EXERCISE PROMPT: Report every line of the records that includes the word "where".

(Records excerpted from a collection)
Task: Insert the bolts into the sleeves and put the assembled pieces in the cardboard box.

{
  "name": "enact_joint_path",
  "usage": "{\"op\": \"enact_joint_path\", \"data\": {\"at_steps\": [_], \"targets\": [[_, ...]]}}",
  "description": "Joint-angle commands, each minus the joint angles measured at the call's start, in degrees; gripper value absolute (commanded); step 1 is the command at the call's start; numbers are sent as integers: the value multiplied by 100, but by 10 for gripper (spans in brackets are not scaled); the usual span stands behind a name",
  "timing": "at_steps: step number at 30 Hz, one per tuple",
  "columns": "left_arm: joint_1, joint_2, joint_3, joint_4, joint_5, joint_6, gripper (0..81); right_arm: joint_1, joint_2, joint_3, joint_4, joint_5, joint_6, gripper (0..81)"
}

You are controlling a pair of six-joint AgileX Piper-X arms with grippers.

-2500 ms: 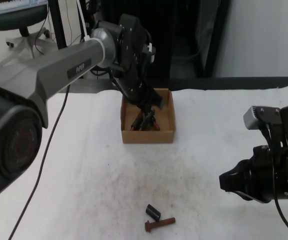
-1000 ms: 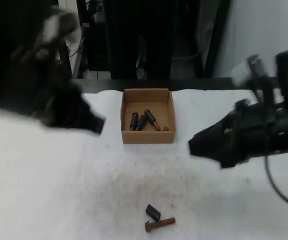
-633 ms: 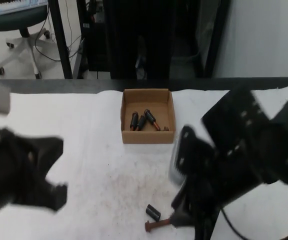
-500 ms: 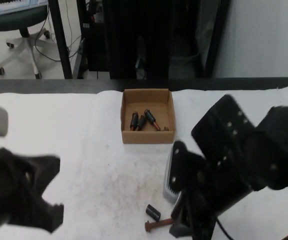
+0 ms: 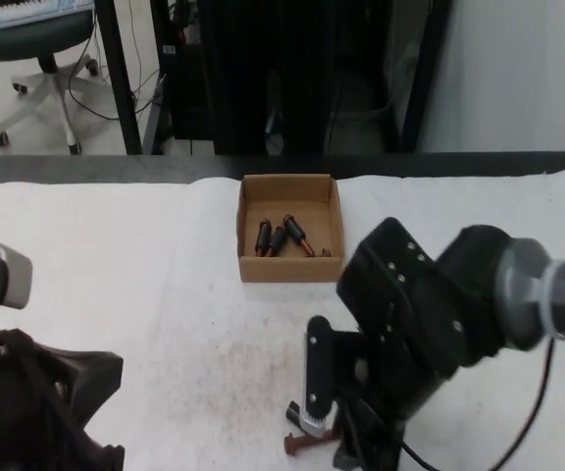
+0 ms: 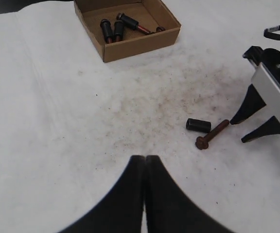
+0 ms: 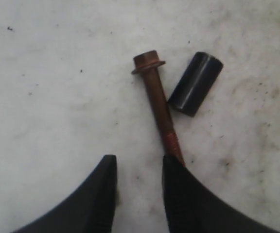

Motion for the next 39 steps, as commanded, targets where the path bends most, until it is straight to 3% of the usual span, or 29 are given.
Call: {"op": "enact_joint_path", "data": {"at_steps": [1, 9, 25, 39], "targets": [[-11, -24, 5, 34, 33, -46, 3, 14, 167, -243, -91, 43, -90, 313], [-11, -24, 5, 64, 33, -46, 3, 14, 387, -607, 56, 43, -90, 312], [-11, -24, 5, 64, 33, -46, 3, 437, 696, -582, 126, 18, -90, 312], [-11, -24, 5, 64, 33, -46, 3, 440, 695, -582, -130, 136, -90, 310]]}}
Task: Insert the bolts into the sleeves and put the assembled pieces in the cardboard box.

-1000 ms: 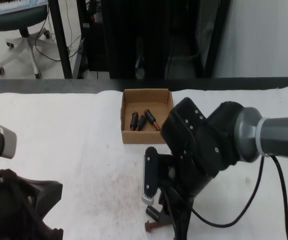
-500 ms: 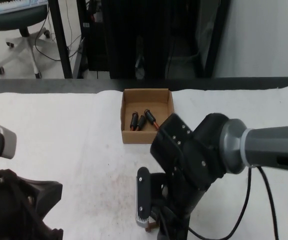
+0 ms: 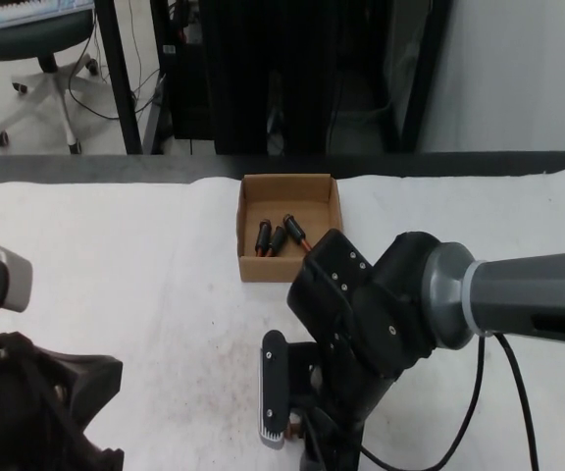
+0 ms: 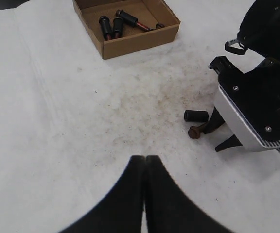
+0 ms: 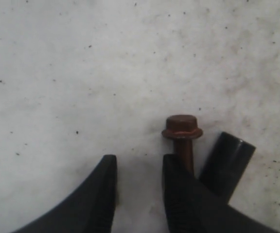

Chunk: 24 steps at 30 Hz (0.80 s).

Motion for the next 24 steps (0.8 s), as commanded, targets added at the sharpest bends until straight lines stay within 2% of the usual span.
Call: {"op": "enact_joint_path", "data": {"at_steps": [1, 11, 15, 24], "targets": [[-11, -24, 5, 0, 22, -46, 3, 10, -4, -27, -131, 13, -36, 310], [-11, -24, 5, 108, 22, -46, 3, 10, -4, -27, -545, 24, -165, 310], [-11, -24, 5, 130, 22, -46, 3, 10, -4, -27, -614, 298, -323, 310], [-11, -24, 5, 130, 22, -46, 3, -166, 103, -27, -661, 338, -350, 310]]}}
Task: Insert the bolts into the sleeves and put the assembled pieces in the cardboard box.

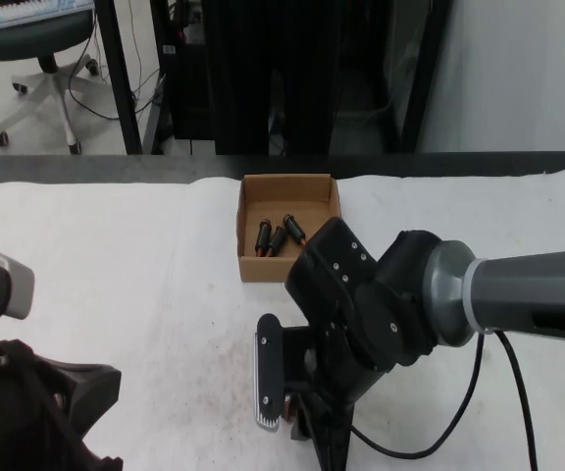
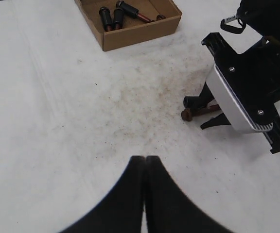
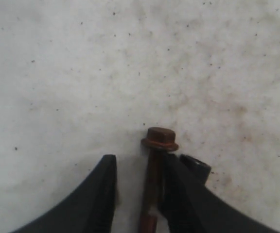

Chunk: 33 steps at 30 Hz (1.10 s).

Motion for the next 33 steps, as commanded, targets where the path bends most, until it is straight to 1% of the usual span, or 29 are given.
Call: {"op": "enact_joint_path", "data": {"at_steps": [1, 8, 10, 11, 13, 15, 16, 20, 23, 28, 33], "targets": [[-11, -24, 5, -18, 22, -46, 3, -82, 81, -27, -18, 18, -57, 310], [-11, -24, 5, -18, 22, -46, 3, -82, 261, -27, -18, 27, -57, 310], [-11, -24, 5, -18, 22, -46, 3, -82, 315, -27, -18, 27, -57, 298], [-11, -24, 5, -18, 22, -46, 3, -82, 340, -27, -18, 27, -57, 270], [-11, -24, 5, -18, 22, -46, 3, -82, 355, -27, -36, 27, -57, 179], [-11, -24, 5, -18, 22, -46, 3, -82, 355, -27, -126, 27, -57, 20], [-11, -24, 5, -18, 22, -46, 3, -82, 355, -27, -199, 27, -17, 5], [-11, -24, 5, -18, 22, -46, 3, -82, 344, -27, -411, 107, 390, 8], [-11, -24, 5, -18, 22, -46, 3, -82, 256, -61, -412, 114, 910, 8], [-11, -24, 5, -18, 22, -46, 3, -82, -259, -62, -549, 114, 1635, 8], [-11, -24, 5, -18, 22, -46, 3, -154, -913, -62, -574, 114, 1715, 8]]}}
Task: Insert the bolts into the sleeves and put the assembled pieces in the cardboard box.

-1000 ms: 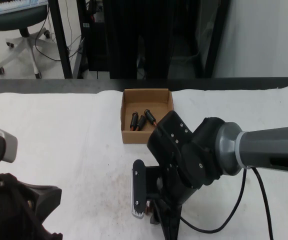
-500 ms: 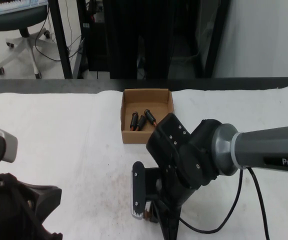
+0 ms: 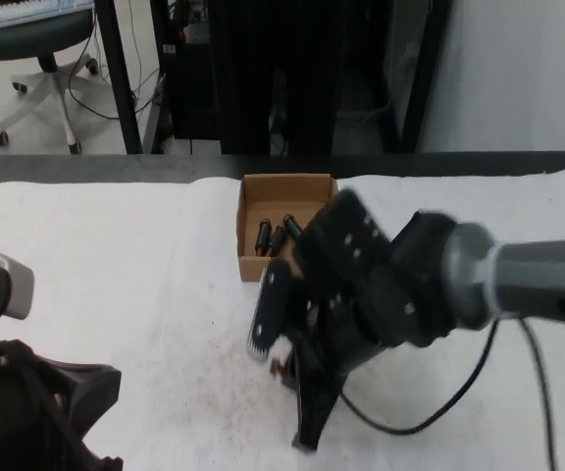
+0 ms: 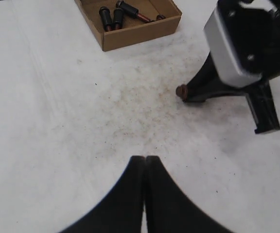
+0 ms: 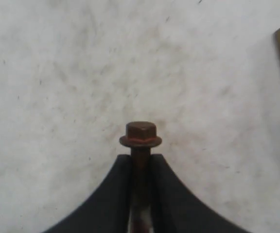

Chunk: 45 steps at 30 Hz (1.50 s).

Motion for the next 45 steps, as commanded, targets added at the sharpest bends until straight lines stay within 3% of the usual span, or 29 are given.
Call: {"op": "enact_joint_path", "data": {"at_steps": [1, 12, 25, 40, 45], "targets": [[-11, -24, 5, -18, 22, -46, 3, -150, -529, -33, -82, -12, 100, 8], [-11, -24, 5, -56, 22, -46, 3, -906, -179, -33, 48, 367, -414, 8], [-11, -24, 5, -68, 115, -46, 3, -934, 705, -338, 65, 367, -412, 8], [-11, -24, 5, 50, 337, -46, 3, -939, 745, -432, 76, 707, -412, 4], [-11, -24, 5, 132, 350, -46, 3, -939, 745, -432, 131, 578, -412, 116]]}}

SOLUTION TO THE PROBLEM:
Motion for the next 39 steps, as commanded, targets where the path bends most, until it is straight to 3% of the usual span, or 29 are given.
Motion for the next 33 steps, as commanded, targets where the path bends most, until it is straight to 1% of the usual span, or 29 are given.

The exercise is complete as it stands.